How can I obtain a pointer to a Grammar token or regex?

144 views Asked by At

This is similar to this question for classes, except the same procedure does not seem to work for Grammars.

grammar TestGrammar {
    token num { \d+ }
}


my $test-grammar = TestGrammar.new();
my $token = $test-grammar.^lookup('num');

say "3" ~~ $token;

This returns:

Type check failed in binding to parameter '<anon>'; expected TestGrammar but got Match (Match.new(:orig("3")...)
  in regex num at pointer-to-token.raku line 2
  in block <unit> at pointer-to-token.raku line 9

This seems to point to the fact that you need binding to a class/grammar, and not a "bare" token. However, it's not clear how to do that. Passing grammar or an instance of it as a parameter returns a different error:

Cannot look up attributes in a TestGrammar type object. Did you forget a '.new'?

Any idea of why this does not really work?

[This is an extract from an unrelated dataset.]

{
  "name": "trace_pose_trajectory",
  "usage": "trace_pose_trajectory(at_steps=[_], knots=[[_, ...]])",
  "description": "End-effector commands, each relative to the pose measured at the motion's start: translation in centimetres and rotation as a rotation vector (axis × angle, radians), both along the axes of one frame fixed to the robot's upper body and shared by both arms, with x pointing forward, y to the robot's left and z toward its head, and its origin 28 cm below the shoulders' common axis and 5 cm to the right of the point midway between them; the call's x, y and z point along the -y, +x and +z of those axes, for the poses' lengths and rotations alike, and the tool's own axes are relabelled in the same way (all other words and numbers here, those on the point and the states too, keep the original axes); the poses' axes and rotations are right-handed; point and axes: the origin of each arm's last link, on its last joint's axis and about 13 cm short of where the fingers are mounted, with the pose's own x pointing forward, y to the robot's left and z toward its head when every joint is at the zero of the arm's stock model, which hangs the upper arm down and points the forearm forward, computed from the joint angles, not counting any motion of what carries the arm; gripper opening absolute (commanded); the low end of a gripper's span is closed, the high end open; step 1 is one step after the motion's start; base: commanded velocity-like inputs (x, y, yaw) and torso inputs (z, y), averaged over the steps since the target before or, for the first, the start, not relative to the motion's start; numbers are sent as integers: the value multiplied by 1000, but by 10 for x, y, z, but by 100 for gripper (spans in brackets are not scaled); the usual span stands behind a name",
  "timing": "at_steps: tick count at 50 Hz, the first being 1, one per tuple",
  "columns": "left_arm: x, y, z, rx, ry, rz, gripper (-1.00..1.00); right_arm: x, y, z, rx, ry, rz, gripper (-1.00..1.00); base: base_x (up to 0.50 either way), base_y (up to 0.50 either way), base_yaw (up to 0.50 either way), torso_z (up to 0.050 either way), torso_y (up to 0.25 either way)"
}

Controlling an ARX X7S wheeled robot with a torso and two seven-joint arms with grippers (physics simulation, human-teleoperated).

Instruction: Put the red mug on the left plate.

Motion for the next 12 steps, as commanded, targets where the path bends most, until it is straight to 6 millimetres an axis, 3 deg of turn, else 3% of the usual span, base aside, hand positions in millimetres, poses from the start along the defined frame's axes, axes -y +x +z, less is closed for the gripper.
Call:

Update: using ^find_method as indicated in this question that is referenced from the one above does not work either. Same issue. Using assuming does not fix it either.

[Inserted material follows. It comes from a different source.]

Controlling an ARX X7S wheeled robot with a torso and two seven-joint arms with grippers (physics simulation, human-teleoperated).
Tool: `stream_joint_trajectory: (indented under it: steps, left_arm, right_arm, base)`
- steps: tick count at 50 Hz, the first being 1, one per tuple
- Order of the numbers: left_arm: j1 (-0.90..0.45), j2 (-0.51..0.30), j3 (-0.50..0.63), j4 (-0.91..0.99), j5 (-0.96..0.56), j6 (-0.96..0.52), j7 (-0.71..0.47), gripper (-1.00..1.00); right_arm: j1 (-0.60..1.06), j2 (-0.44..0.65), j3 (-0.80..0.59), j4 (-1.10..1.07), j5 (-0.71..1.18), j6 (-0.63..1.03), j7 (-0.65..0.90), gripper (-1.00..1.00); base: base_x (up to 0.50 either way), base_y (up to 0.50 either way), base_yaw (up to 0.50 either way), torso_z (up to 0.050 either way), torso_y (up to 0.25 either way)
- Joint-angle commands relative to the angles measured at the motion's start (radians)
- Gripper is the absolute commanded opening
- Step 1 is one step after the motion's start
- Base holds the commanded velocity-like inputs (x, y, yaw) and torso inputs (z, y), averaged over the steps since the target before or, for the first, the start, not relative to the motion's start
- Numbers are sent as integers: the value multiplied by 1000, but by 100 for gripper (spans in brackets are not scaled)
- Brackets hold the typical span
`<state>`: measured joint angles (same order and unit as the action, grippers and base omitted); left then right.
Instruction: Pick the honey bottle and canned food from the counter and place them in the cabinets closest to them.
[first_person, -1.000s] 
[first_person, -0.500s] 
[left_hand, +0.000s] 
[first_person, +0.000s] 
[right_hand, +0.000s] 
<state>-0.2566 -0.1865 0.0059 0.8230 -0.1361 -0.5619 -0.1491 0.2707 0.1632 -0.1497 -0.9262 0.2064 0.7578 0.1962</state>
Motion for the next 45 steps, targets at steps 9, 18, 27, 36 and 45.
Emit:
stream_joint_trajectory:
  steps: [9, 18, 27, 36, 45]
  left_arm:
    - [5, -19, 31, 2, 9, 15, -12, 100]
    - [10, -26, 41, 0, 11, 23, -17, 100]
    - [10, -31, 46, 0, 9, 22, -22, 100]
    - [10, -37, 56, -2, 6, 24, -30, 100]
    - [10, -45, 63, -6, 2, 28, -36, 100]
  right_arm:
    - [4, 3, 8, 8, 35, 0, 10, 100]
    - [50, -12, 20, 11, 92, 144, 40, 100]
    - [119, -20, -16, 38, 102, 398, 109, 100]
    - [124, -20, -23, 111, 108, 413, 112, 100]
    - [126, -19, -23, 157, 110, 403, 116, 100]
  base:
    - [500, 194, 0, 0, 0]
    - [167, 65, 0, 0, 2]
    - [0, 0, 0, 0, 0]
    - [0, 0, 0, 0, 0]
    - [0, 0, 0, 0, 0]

Update 2: I seem to be getting somewhere here:

my $token = $test-grammar.^lookup('num').assuming($test-grammar);

say "33" ~~ $token;

Does not yield any syntax error, however it returns False no matter what.

1

There are 1 answers

0
raiph On BEST ANSWER

You're missing an argument at the end of your code:

grammar TestGrammar {
    token num { \d+ }
}

my $test-grammar = TestGrammar.new();
my $token = $test-grammar.^lookup('num');

say "3" ~~ $token($test-grammar.new: orig => $_);
                 ^^ -- the missing/new bit -- ^^

I'm confident you can more or less tuck that argument away -- but .assuming immediately reifies/evaluates the argument(s) being assumed so that won't work out. Instead we need to postpone that step until the smart match call (to get ahold of the $_ as it is during the smart match call).


We need to change the $token declaration and call. Here are two possibilities I can think of:

  • Stick with $token

    Change its declaration, and turn its use with ~~ into a method call:

    my $token = { $test-grammar.^lookup('num')($test-grammar.new: orig => $_) }
    
    say "3" ~~ .$token;
               ^ insert dot to make it a method call with `$_` as invocant
    
  • Switch to &token

    Now there's no need for the dot in the smart match line. Even better, you can drop the sigil:

    my &token = { $test-grammar.^lookup('num')($test-grammar.new: orig => $_) }
    
    say "3" ~~ .&token; # Same as:
    say "3" ~~  &token; # Same as:
    say "3" ~~   token;
    

A proper answer to your question should really provide a decent answer to these three questions:

  • Why does one have to pass a new grammar object?

  • What's this orig business?

  • How could anyone have known this?

I'm not going to answer those questions, at least not adequately/tonight, and perhaps never. (I recall investigating this years ago and getting bogged down in Rakudo code.)

From memory, my working hypothesis boils down:

  • There's a fundamental aspect of the regex/grammar machinery wherein it presumes a match/grammar object is setup at the start (and then passed along to subrules as matching happens).

  • There's a difference between a method/rule declared with my vs with has regarding how that happens. (Presumably what self is bound to.)

  • That difference means user code has to deal with this disparity in the scenario covered by your question.